Multi-centre trials in the United States have evaluated a single dose of Act-HIB in 12 to 15, 18 and 17 to 24 month-old children. In this age group, a single dose of Act-HIB produced an anti-PRP antibody response which was comparable to that seen after 3 doses were administered in infants.

Following 3 doses of Act-HIB at 6 weeks, 4 and 6 months of age, 81% of native Alaskan infants showed an anti-PRP antibody titre of ≥ 1 µg /mL with a GMT of 4.17 µg/mL.

[1994 added] In clinical trials conducted in England and France, infants received 3 doses of Act-Hib at 1 month intervals. Anti-PRP responses were comparable to those trials where 2 month intervals were used.

Clinical Data—Act-HIB Reconstituted with DPT Adsorbed: In a clinical trial conducted in Canada, 424 infants received 3 doses of either Act-HIB reconstituted with Connaught's DPT Adsorbed or the same vaccines administered simultaneously at separate sites. Anti-PRP responses were comparable after either vaccination regimen (see Table III).

Table III

	≥ 0.15 µg/ml	≥ 1 µg/mL	GMT µg/mL

Vaccines combined	97.6%	88.1%	4.47

Vaccines separate	98.6%	87.9%	4.11

(top)

Protective antitoxin levels (≥ 0.01 lU/mL) against diphtheria and tetanus toxoids were achieved in 100% of recipients. Pertussis agglutinins were detected in 99.6% of participants. Over 96% had titres ≥ 1:64. The combination of Act-HIB with DPT Adsorbed resulted in lower litres to pertussis when compared to administration at separate sites; GMT's differed by 11.5 to 32%. However, 95% of recipients receiving the vaccine at the same site still had titres ≥ 1:64.

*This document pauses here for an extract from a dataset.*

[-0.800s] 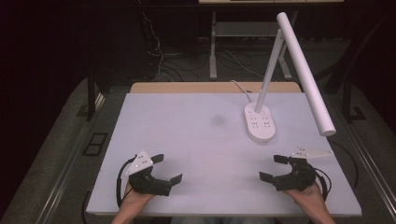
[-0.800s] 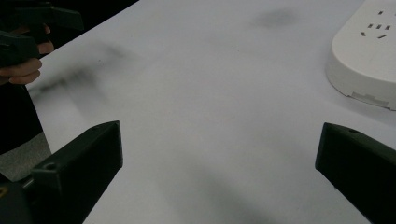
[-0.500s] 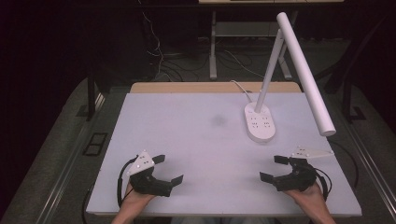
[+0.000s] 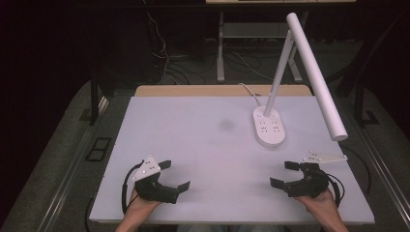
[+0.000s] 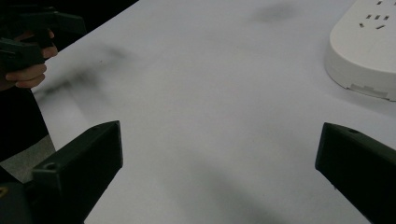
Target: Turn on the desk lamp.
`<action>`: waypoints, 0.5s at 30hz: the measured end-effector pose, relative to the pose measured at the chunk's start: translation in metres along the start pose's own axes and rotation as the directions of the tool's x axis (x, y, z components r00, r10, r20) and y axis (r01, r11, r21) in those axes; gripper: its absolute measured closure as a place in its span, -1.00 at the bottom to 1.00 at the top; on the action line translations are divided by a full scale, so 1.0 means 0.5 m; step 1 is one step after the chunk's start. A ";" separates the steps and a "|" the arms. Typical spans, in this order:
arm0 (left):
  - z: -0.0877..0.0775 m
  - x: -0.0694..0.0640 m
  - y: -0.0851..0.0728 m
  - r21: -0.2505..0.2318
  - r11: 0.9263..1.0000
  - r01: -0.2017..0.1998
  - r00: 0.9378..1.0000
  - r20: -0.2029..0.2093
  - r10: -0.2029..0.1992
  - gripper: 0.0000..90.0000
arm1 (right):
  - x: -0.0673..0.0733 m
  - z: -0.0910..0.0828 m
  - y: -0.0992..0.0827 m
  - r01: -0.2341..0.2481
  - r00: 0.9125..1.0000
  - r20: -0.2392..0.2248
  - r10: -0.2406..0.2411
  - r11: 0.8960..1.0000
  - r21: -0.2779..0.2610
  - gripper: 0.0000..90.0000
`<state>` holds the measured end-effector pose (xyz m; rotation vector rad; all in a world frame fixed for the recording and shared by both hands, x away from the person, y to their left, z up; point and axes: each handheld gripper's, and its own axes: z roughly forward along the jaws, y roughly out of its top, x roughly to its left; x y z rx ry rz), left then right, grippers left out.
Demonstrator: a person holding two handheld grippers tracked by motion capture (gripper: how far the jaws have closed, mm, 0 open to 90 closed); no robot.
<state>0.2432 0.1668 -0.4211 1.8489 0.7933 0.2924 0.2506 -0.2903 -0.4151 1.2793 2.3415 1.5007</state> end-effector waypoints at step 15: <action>0.002 -0.001 -0.001 0.008 1.000 -0.005 1.000 -0.001 0.005 -1.00 | 0.000 0.001 0.011 0.015 1.000 -0.002 -0.015 0.999 0.034 -1.00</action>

Indications: Routine: For the routine immunization of all children between 2 and 59 months of age. In infants, 3 injections are to be given i.m. at 2, 4 and 6 months of age, followed by a booster at 18* months of age.

Infants starting their primary immunization series between the age of 3 and 6 months should receive 3 doses at 2 month intervals with a booster dose at 18* months of age.

For infants between the age of 7 and 11 months, 2 doses should be given at an interval of 2 months, followed by a booster at 18* months of age.

Children between 12 and 17 months of age who have not previously received any Haemophilus b vaccine should receive 1 dose of the vaccine followed by a booster at or after 18* months of age.

Unvaccinated children between 18 and 59 months of age should receive a single dose of vaccine.

*The booster dose may be given as early as 15 months of age provided that at least 2 months have elapsed since the previous dose.

Older children or adults with chronic conditions associated with increased risk of invasive Hib disease such as persons with splenic dysfunction (e.g., sickle cell disease, asplenia), antibody deficiency, HIV infection or certain malignancies may be immunized with a single dose of the vaccine.

Connaught's DPT Adsorbed may be used for the reconstitution of lyophilized Act-HIB in place of the saline diluent normally supplied. This provides an efficient means of administering routine immunization against diphtheria, tetanus, pertussis and H. influenzae type b in a single injection at a single visit.

Act-HIB may be administered simultaneously with DPT, DPT-Polio and IPV at separate sites with separate syringes.

As immunization does not prevent acquisition and carriage of Hib, children who have been vaccinated should receive rifampin prophylaxis as recommended for prevention of secondary cases in families and day-care centres.

At the present time, haemophilus b conjugate vaccines are not recommended for infants younger than 2 months of age.

Contraindications: Immunization should be deferred during the course of any febrile illness or acute infection. Hypersensitivity to any component of this vaccine, including tetanus protein, is a contraindication for use of this vaccine. Elective immunization of individuals should be deferred during an outbreak of poliomyelitis.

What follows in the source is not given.